▶ **DATA UNDER STUDY**

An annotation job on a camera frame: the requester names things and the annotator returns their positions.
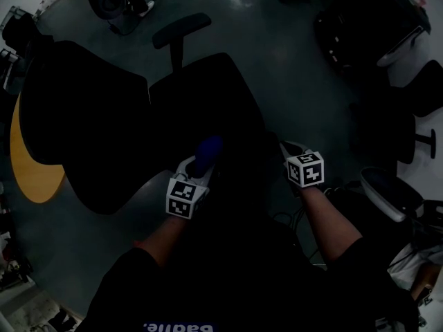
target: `floor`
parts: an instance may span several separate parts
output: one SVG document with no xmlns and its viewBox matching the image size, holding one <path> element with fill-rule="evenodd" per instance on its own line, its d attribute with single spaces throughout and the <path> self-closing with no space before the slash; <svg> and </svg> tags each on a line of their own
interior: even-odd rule
<svg viewBox="0 0 443 332">
<path fill-rule="evenodd" d="M 314 17 L 330 1 L 158 0 L 140 26 L 121 37 L 94 15 L 87 0 L 60 0 L 38 26 L 55 40 L 75 41 L 153 84 L 172 67 L 168 48 L 155 50 L 152 35 L 180 17 L 205 12 L 213 24 L 185 38 L 183 63 L 227 52 L 255 96 L 268 130 L 281 140 L 319 151 L 325 159 L 327 182 L 340 185 L 358 179 L 360 169 L 370 161 L 353 153 L 350 146 L 355 126 L 348 105 L 359 94 L 323 59 L 314 37 Z M 81 78 L 81 71 L 73 77 Z M 164 194 L 170 174 L 153 178 L 117 214 L 99 216 L 79 202 L 68 181 L 49 203 L 30 203 L 13 179 L 10 160 L 1 162 L 20 242 L 35 270 L 33 279 L 57 302 L 84 315 L 117 257 L 166 217 Z M 270 160 L 263 172 L 268 213 L 295 212 L 300 202 L 281 176 L 280 160 Z M 121 185 L 116 183 L 116 190 Z M 316 244 L 305 220 L 298 236 L 306 255 L 311 255 Z"/>
</svg>

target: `desk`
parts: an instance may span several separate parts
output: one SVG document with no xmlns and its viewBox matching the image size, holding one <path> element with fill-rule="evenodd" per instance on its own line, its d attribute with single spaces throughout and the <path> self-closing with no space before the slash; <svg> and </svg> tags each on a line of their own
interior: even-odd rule
<svg viewBox="0 0 443 332">
<path fill-rule="evenodd" d="M 44 203 L 58 191 L 64 179 L 61 165 L 43 165 L 34 161 L 21 137 L 19 122 L 20 96 L 15 104 L 10 133 L 12 170 L 23 194 L 34 203 Z"/>
</svg>

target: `shoe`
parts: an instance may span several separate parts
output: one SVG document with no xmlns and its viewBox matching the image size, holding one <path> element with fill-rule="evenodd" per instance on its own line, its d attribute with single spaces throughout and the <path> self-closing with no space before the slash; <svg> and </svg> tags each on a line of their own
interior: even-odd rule
<svg viewBox="0 0 443 332">
<path fill-rule="evenodd" d="M 147 3 L 147 10 L 146 10 L 145 12 L 141 12 L 141 13 L 137 14 L 138 17 L 140 17 L 140 18 L 142 19 L 144 16 L 146 16 L 147 13 L 148 13 L 150 10 L 152 10 L 152 8 L 154 7 L 154 4 L 155 4 L 155 3 L 154 3 L 153 1 L 149 1 L 149 2 Z"/>
</svg>

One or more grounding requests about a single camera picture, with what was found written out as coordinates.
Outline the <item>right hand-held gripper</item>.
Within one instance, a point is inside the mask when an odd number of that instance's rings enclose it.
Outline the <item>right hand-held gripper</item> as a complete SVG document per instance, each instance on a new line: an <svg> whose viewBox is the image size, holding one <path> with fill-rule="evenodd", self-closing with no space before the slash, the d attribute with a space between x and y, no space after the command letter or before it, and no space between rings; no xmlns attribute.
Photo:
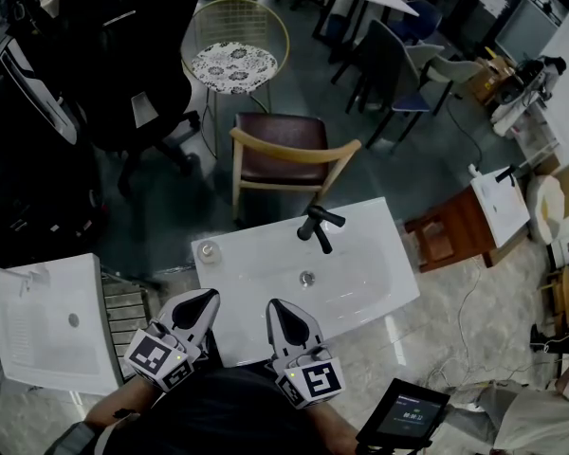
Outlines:
<svg viewBox="0 0 569 455"><path fill-rule="evenodd" d="M323 336L314 317L289 301L272 299L266 325L275 384L293 408L305 409L345 391L340 359L318 346Z"/></svg>

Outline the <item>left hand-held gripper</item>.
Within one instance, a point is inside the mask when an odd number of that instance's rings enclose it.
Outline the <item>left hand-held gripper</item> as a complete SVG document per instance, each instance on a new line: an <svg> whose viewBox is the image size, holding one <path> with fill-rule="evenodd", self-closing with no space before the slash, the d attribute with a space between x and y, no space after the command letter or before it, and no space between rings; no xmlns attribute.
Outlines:
<svg viewBox="0 0 569 455"><path fill-rule="evenodd" d="M162 391L172 391L194 373L205 357L201 345L220 307L213 288L170 298L146 330L138 329L124 355L134 372Z"/></svg>

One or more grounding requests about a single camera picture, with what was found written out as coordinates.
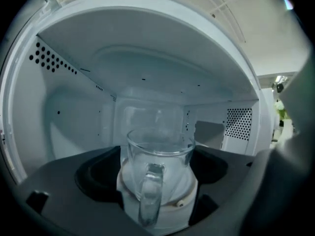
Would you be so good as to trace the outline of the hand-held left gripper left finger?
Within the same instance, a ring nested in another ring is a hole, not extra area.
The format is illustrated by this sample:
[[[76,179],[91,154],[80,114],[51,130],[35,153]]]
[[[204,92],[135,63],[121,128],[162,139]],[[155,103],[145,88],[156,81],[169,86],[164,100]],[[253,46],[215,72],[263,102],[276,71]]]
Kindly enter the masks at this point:
[[[120,146],[97,149],[45,164],[17,190],[57,235],[148,236],[125,212],[120,169]]]

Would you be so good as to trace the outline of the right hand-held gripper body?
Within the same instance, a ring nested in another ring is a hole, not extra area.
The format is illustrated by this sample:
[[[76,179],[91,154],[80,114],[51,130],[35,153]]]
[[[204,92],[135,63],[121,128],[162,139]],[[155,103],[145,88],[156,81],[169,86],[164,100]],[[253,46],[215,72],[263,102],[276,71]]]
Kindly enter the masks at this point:
[[[271,150],[244,236],[315,234],[315,56],[280,98],[297,133]]]

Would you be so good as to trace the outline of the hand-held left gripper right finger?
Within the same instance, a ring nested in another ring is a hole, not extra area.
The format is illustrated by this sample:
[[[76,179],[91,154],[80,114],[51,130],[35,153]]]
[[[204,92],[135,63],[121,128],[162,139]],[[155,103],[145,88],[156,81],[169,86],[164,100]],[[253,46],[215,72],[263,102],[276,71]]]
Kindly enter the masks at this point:
[[[197,195],[189,226],[174,235],[238,235],[256,197],[255,157],[197,146],[190,167]]]

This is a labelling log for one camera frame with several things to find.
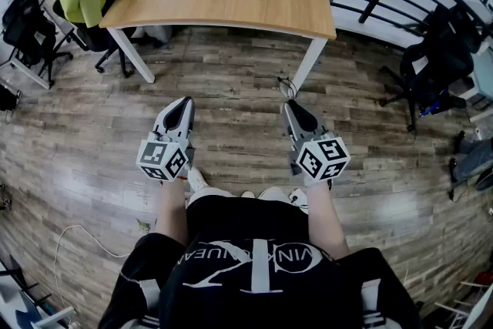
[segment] small box
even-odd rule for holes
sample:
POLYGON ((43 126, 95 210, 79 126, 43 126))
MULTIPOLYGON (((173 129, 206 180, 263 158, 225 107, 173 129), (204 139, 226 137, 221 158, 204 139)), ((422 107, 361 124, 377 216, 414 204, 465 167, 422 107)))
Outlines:
POLYGON ((340 137, 303 144, 297 165, 315 181, 339 177, 351 157, 340 137))
POLYGON ((179 143, 142 140, 136 164, 153 180, 173 181, 188 162, 179 143))

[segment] black t-shirt
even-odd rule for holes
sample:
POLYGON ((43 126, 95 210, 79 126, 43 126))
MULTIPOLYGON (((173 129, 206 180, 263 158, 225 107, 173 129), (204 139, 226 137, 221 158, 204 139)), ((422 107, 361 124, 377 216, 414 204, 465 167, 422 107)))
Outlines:
POLYGON ((414 304, 379 250, 334 261, 308 241, 307 215, 282 202, 206 196, 187 210, 192 243, 144 236, 125 262, 99 327, 145 314, 161 328, 364 326, 361 286, 381 279, 377 311, 421 327, 414 304), (156 279, 156 311, 136 281, 156 279))

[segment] laminate floor
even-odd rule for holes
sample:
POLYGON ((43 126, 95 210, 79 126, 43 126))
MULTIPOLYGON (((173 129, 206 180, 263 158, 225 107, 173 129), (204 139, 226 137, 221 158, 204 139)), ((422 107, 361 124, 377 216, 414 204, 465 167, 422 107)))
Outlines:
MULTIPOLYGON (((57 61, 49 91, 4 69, 0 76, 23 97, 10 124, 0 121, 0 179, 13 200, 13 210, 0 213, 0 257, 8 262, 11 253, 28 281, 40 283, 35 293, 53 293, 50 303, 60 308, 53 259, 65 227, 82 224, 111 251, 128 253, 143 234, 136 220, 154 223, 159 199, 159 185, 136 168, 139 141, 181 96, 195 100, 195 164, 209 184, 255 194, 301 185, 287 165, 290 139, 276 77, 293 76, 308 44, 253 30, 181 29, 160 49, 138 49, 156 75, 152 85, 138 72, 124 79, 117 54, 98 74, 93 65, 101 54, 73 43, 75 58, 57 61)), ((397 71, 400 55, 340 34, 298 99, 323 116, 352 155, 333 187, 350 248, 381 248, 426 314, 487 266, 491 194, 470 185, 458 203, 447 196, 452 138, 461 129, 473 134, 466 112, 420 119, 414 138, 405 102, 378 105, 396 92, 378 69, 397 71)), ((96 327, 121 265, 81 230, 66 234, 60 284, 83 327, 96 327)))

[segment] chair base
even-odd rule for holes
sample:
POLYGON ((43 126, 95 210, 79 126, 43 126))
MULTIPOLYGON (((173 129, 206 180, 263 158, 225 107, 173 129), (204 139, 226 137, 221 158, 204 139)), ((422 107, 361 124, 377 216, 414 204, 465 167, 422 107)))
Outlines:
POLYGON ((52 55, 52 57, 50 59, 45 60, 45 63, 41 67, 41 70, 39 70, 38 76, 41 77, 41 74, 45 71, 46 68, 48 68, 48 84, 49 84, 50 88, 55 84, 55 81, 52 80, 53 61, 57 58, 62 57, 62 56, 68 56, 69 60, 74 59, 74 55, 71 52, 67 52, 67 51, 56 52, 52 55))
MULTIPOLYGON (((129 39, 132 44, 147 44, 149 40, 147 38, 140 38, 140 37, 135 37, 135 38, 130 38, 129 39)), ((125 53, 123 50, 116 46, 113 46, 110 48, 108 51, 105 52, 105 55, 101 57, 101 59, 94 65, 94 69, 100 74, 103 74, 105 72, 105 69, 101 66, 101 64, 108 60, 108 58, 114 53, 114 51, 118 50, 119 57, 120 57, 120 69, 122 70, 123 77, 128 79, 132 74, 133 70, 127 71, 126 65, 125 65, 125 53)))
POLYGON ((379 101, 379 104, 381 107, 385 107, 387 104, 397 102, 398 100, 401 99, 406 99, 407 103, 409 105, 409 113, 411 115, 411 124, 407 126, 407 131, 408 132, 414 132, 416 135, 417 130, 416 130, 416 102, 414 99, 411 97, 409 88, 406 86, 404 81, 402 81, 401 77, 399 77, 397 74, 395 74, 392 70, 390 70, 387 66, 383 66, 380 68, 380 72, 386 72, 392 79, 401 87, 402 92, 397 94, 396 96, 390 98, 390 99, 382 99, 379 101))

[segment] white stand
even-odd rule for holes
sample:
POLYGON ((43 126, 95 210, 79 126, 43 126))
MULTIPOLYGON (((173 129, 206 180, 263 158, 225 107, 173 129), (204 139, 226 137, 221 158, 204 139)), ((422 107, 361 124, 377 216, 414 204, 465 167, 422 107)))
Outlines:
POLYGON ((10 63, 13 64, 16 68, 18 68, 21 72, 26 74, 30 79, 36 81, 44 89, 49 89, 49 84, 47 81, 39 77, 36 73, 34 73, 30 68, 28 68, 21 61, 19 61, 16 57, 13 56, 12 59, 10 59, 10 63))
MULTIPOLYGON (((303 85, 305 79, 308 76, 308 73, 310 73, 311 69, 314 67, 315 62, 317 61, 318 56, 324 49, 326 43, 327 43, 327 39, 318 39, 318 38, 312 39, 310 43, 310 47, 308 47, 308 51, 305 54, 303 61, 301 61, 300 68, 298 69, 296 75, 293 78, 294 91, 295 91, 294 95, 296 95, 296 92, 300 90, 301 86, 303 85)), ((285 83, 281 82, 279 85, 279 89, 284 96, 293 99, 291 97, 293 93, 285 83)))
POLYGON ((136 49, 133 48, 132 43, 122 29, 108 28, 108 32, 115 39, 116 43, 123 50, 125 55, 128 56, 130 62, 139 70, 143 78, 149 83, 154 82, 154 75, 151 73, 147 65, 144 63, 142 58, 137 53, 136 49))
POLYGON ((62 310, 56 314, 50 315, 49 317, 45 318, 44 320, 38 321, 35 324, 32 324, 32 327, 34 329, 41 329, 42 327, 50 327, 53 324, 57 323, 58 321, 61 321, 63 318, 68 317, 69 315, 74 314, 75 310, 74 307, 67 307, 65 310, 62 310))

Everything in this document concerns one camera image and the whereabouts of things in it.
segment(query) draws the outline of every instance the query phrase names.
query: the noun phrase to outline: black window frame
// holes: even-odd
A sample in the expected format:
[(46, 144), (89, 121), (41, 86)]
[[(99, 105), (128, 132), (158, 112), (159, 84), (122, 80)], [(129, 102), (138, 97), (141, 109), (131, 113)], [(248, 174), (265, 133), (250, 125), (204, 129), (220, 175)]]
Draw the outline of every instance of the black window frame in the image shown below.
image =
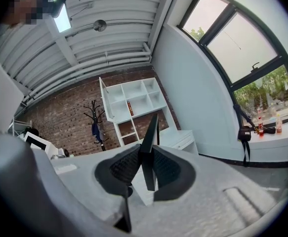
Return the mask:
[[(189, 32), (183, 29), (185, 23), (188, 21), (190, 15), (194, 11), (200, 0), (192, 0), (190, 6), (188, 7), (186, 13), (184, 14), (180, 24), (177, 26), (184, 34), (186, 34), (208, 57), (211, 63), (214, 65), (220, 76), (222, 77), (225, 86), (228, 89), (230, 97), (233, 101), (233, 104), (237, 103), (234, 92), (257, 79), (267, 75), (268, 73), (274, 71), (281, 65), (284, 65), (288, 74), (288, 54), (278, 38), (274, 35), (274, 33), (269, 29), (269, 27), (260, 20), (254, 13), (252, 13), (249, 9), (241, 5), (240, 3), (234, 0), (223, 0), (228, 3), (225, 9), (221, 12), (221, 14), (217, 17), (217, 19), (213, 22), (210, 28), (206, 31), (206, 33), (202, 36), (199, 42), (194, 39)], [(219, 34), (219, 32), (229, 23), (230, 19), (236, 14), (239, 13), (242, 17), (244, 17), (248, 22), (250, 22), (254, 27), (260, 31), (263, 36), (267, 39), (267, 41), (271, 44), (272, 48), (276, 52), (277, 56), (262, 65), (260, 68), (256, 69), (256, 71), (250, 73), (249, 75), (241, 78), (240, 80), (232, 83), (226, 74), (226, 71), (216, 59), (214, 54), (208, 49), (207, 45)], [(243, 119), (237, 115), (239, 126), (243, 125)], [(288, 122), (288, 118), (283, 119), (283, 123)], [(275, 122), (268, 123), (265, 126), (271, 127), (274, 126)]]

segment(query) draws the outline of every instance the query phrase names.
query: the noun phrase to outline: open cabinet door
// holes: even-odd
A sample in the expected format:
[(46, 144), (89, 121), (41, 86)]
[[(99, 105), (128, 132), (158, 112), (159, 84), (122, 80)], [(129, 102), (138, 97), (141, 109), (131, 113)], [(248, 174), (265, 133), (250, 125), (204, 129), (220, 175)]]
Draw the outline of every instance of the open cabinet door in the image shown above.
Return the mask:
[(103, 80), (101, 79), (101, 77), (99, 77), (99, 81), (100, 81), (101, 95), (102, 95), (102, 101), (103, 101), (103, 105), (104, 105), (106, 119), (107, 119), (107, 121), (113, 122), (114, 116), (112, 114), (112, 110), (111, 110), (111, 106), (110, 106), (110, 102), (109, 102), (109, 95), (108, 95), (109, 92), (108, 92)]

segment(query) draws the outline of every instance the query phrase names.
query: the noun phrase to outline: coat rack
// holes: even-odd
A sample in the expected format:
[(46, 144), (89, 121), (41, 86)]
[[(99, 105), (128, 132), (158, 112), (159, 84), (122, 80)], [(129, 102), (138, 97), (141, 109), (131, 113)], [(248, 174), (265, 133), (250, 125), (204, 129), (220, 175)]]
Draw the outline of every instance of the coat rack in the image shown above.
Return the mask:
[(102, 123), (99, 122), (99, 117), (105, 112), (101, 112), (101, 114), (97, 117), (96, 115), (96, 108), (100, 107), (99, 105), (97, 107), (95, 107), (95, 100), (91, 101), (91, 104), (92, 104), (92, 108), (88, 107), (88, 106), (83, 106), (85, 108), (88, 108), (92, 111), (92, 117), (90, 115), (88, 115), (87, 113), (83, 113), (85, 115), (87, 115), (89, 118), (91, 118), (93, 120), (93, 123), (89, 123), (89, 124), (92, 124), (92, 135), (97, 139), (98, 142), (94, 142), (95, 144), (99, 144), (101, 143), (101, 148), (102, 148), (102, 151), (106, 151), (104, 145), (103, 145), (103, 142), (104, 141), (107, 141), (108, 139), (106, 140), (102, 140), (103, 139), (103, 134), (101, 133), (101, 131), (99, 130), (99, 127), (98, 127), (98, 124), (99, 123)]

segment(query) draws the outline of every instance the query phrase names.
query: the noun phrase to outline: floor
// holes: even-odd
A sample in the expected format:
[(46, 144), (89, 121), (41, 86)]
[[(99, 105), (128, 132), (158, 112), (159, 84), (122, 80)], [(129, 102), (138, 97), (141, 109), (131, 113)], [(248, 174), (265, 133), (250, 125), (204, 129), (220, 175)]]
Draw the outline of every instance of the floor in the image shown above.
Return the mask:
[(230, 166), (267, 190), (277, 202), (288, 196), (288, 168)]

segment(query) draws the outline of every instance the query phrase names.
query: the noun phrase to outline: green foliage
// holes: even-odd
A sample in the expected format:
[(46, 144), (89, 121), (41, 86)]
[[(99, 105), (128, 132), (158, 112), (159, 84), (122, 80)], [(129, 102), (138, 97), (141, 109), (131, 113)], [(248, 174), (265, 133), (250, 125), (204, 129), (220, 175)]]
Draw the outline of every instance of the green foliage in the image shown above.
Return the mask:
[(196, 32), (194, 29), (191, 30), (190, 35), (195, 38), (198, 42), (204, 35), (204, 31), (202, 27), (199, 27), (198, 31)]
[(235, 91), (238, 104), (249, 113), (254, 112), (258, 106), (264, 110), (268, 108), (267, 93), (273, 100), (283, 101), (288, 99), (288, 89), (286, 90), (288, 74), (284, 65), (259, 80), (261, 83), (260, 87), (258, 87), (259, 83), (254, 81)]

▶ **AIM OF THE EXERCISE**
Which lines of the records above hold the word "things"? Copy each of them.

▶ **THE COMPLETED TASK**
An annotation job on a camera frame: the requester names things and the annotator returns their positions.
This is a labelling log for one camera frame with several things to find.
Everything in this document concerns one camera image and the whereabouts of things in it.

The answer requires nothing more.